__Exercise__
Write out exactly, and only, the lines below from the line with "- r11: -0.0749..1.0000" through the line with "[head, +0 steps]"; pictures do not belong in the copy.

__Records supplied__
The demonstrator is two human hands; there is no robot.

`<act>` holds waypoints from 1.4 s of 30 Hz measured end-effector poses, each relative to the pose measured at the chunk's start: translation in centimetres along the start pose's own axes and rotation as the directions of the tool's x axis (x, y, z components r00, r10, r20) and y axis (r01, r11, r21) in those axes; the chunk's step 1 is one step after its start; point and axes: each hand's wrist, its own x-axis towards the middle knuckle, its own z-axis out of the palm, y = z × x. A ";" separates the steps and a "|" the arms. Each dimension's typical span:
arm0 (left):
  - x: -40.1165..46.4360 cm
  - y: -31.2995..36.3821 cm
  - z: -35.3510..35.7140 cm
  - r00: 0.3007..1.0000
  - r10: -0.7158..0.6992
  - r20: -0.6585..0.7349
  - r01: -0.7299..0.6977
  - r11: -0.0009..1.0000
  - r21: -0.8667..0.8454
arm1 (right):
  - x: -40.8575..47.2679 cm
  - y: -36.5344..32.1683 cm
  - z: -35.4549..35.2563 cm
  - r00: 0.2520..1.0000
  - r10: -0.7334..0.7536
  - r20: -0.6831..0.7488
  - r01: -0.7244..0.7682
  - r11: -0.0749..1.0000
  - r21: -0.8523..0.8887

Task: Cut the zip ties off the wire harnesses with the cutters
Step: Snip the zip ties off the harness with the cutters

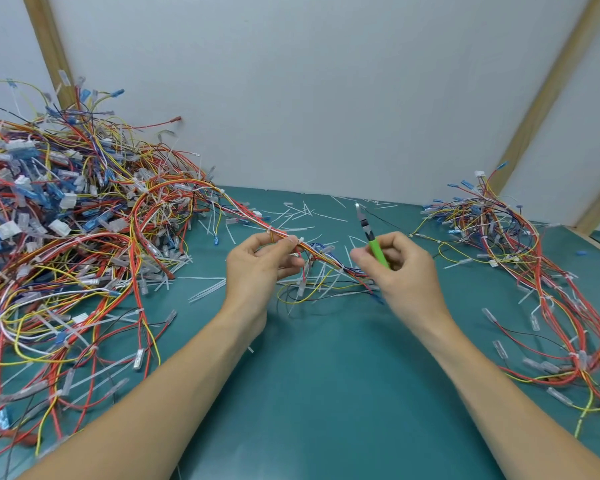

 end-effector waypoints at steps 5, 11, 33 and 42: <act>0.1 0.0 -0.1 0.991 -0.115 0.072 0.119 0.991 -0.061 | -0.4 0.5 1.1 0.988 -0.019 0.156 0.022 1.000 -0.018; 0.3 0.1 -0.3 0.982 -0.165 0.089 0.173 0.980 -0.097 | -0.2 0.8 0.7 0.994 -0.029 0.110 0.041 0.994 -0.104; 0.2 0.6 -0.4 0.866 0.475 -0.156 -0.366 0.816 0.448 | 0.1 0.9 0.6 0.997 0.005 0.083 -0.010 0.998 0.055; -2.2 -0.9 0.9 0.850 0.338 0.405 -0.527 0.521 0.671 | 0.0 0.7 0.9 0.997 -0.004 0.073 -0.001 0.998 0.057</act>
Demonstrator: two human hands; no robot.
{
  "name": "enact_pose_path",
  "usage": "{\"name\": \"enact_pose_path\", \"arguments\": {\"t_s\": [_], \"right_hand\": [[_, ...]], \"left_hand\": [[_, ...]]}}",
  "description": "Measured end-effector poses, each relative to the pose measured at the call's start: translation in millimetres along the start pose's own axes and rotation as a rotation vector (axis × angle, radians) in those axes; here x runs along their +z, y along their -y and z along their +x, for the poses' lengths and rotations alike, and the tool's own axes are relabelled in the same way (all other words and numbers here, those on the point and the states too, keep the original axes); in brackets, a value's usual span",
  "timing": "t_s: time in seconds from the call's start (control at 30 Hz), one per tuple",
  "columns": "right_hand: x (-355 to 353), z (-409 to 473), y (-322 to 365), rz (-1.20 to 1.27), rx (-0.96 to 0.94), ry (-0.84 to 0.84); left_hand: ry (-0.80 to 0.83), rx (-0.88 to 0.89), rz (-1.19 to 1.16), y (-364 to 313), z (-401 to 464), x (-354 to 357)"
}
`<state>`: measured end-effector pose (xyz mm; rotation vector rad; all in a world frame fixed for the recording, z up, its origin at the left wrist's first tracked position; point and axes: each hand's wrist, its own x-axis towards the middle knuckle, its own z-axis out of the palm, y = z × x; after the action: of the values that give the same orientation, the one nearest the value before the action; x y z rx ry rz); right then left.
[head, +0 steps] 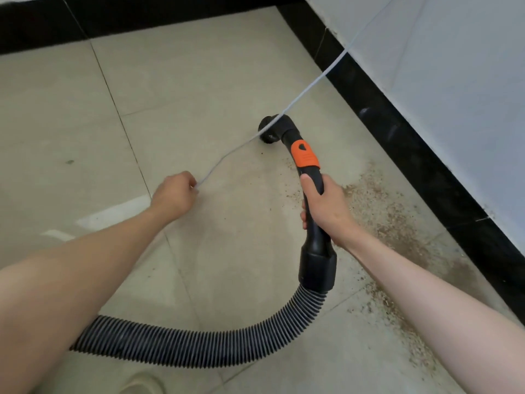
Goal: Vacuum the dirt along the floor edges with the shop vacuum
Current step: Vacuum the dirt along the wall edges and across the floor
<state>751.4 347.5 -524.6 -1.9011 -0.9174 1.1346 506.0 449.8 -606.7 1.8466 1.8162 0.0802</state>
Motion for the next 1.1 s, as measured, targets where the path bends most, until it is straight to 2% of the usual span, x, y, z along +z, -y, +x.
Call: {"name": "enact_pose_path", "arguments": {"t_s": [0.1,0.27,0.6,0.83,1.1], "right_hand": [[15.6,-1.2,-2.3,-0.082,0.011,0.043],[17.2,-0.2,10.0,-0.112,0.027,0.025],[4.1,-45.8,7.3,-0.004,0.154,0.182],[20.0,-36.1,10.3,-0.121,0.062,0.103],[22.8,-80.8,1.5,-0.154,0.100,0.287]], "left_hand": [[-0.155,-0.057,-0.072,21.1,5.1,-23.6],[-0.233,-0.014,-0.125,33.6,4.2,-43.3],[-0.237,0.008,-0.176,29.3,-3.8,-50.6],[-0.234,0.070,-0.141,30.8,-12.8,-56.5],[-0.219,0.081,-0.135,33.3,-13.7,-63.8]]}}
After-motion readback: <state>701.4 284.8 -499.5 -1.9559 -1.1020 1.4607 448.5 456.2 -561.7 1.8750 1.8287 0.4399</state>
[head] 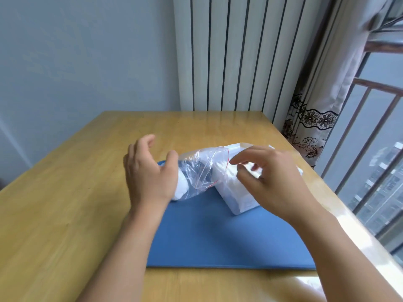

__Exercise response__
  - r11: -0.0749..1.0000
  - r21: -0.8523..0.8887

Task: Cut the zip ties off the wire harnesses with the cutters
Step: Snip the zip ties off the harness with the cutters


 end-effector waypoints at steps 5, 11, 33 and 42: <act>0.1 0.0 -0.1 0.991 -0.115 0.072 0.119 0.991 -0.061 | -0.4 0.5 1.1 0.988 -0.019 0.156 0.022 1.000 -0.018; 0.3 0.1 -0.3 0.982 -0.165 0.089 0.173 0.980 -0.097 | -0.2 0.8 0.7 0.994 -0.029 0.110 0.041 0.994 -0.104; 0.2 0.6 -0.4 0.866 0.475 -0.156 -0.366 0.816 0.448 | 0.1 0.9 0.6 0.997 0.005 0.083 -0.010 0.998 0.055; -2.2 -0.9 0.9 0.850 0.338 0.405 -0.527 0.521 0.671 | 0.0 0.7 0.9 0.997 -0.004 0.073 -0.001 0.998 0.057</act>
Demonstrator: two human hands; no robot.
{
  "name": "enact_pose_path",
  "usage": "{\"name\": \"enact_pose_path\", \"arguments\": {\"t_s\": [_], \"right_hand\": [[_, ...]], \"left_hand\": [[_, ...]]}}",
  "description": "Measured end-effector poses, each relative to the pose measured at the call's start: translation in millimetres along the start pose's own axes and rotation as a rotation vector (axis × angle, radians) in those axes; here x runs along their +z, y along their -y and z along their +x, for the poses' lengths and rotations alike, and the tool's own axes are relabelled in the same way (all other words and numbers here, those on the point and the states too, keep the original axes); in brackets, a value's usual span",
  "timing": "t_s: time in seconds from the call's start (control at 30 Hz), one per tuple",
  "columns": "right_hand: x (-355 to 353), z (-409 to 473), y (-322 to 365), rz (-1.20 to 1.27), rx (-0.96 to 0.94), ry (-0.84 to 0.84); left_hand: ry (-0.80 to 0.83), rx (-0.88 to 0.89), rz (-1.19 to 1.16), y (-364 to 313), z (-401 to 464), x (-354 to 357)"
}
`<state>`: measured end-effector pose (xyz mm; rotation vector rad; all in a world frame fixed for the recording, z up, its origin at the left wrist's first tracked position; point and axes: each hand's wrist, its own x-axis towards the middle knuckle, its own z-axis out of the palm, y = z × x; after the action: of the values that give the same orientation, the one nearest the value before the action; x y z rx ry rz); right then left.
[head, +0 steps] 

The required output has been given in full.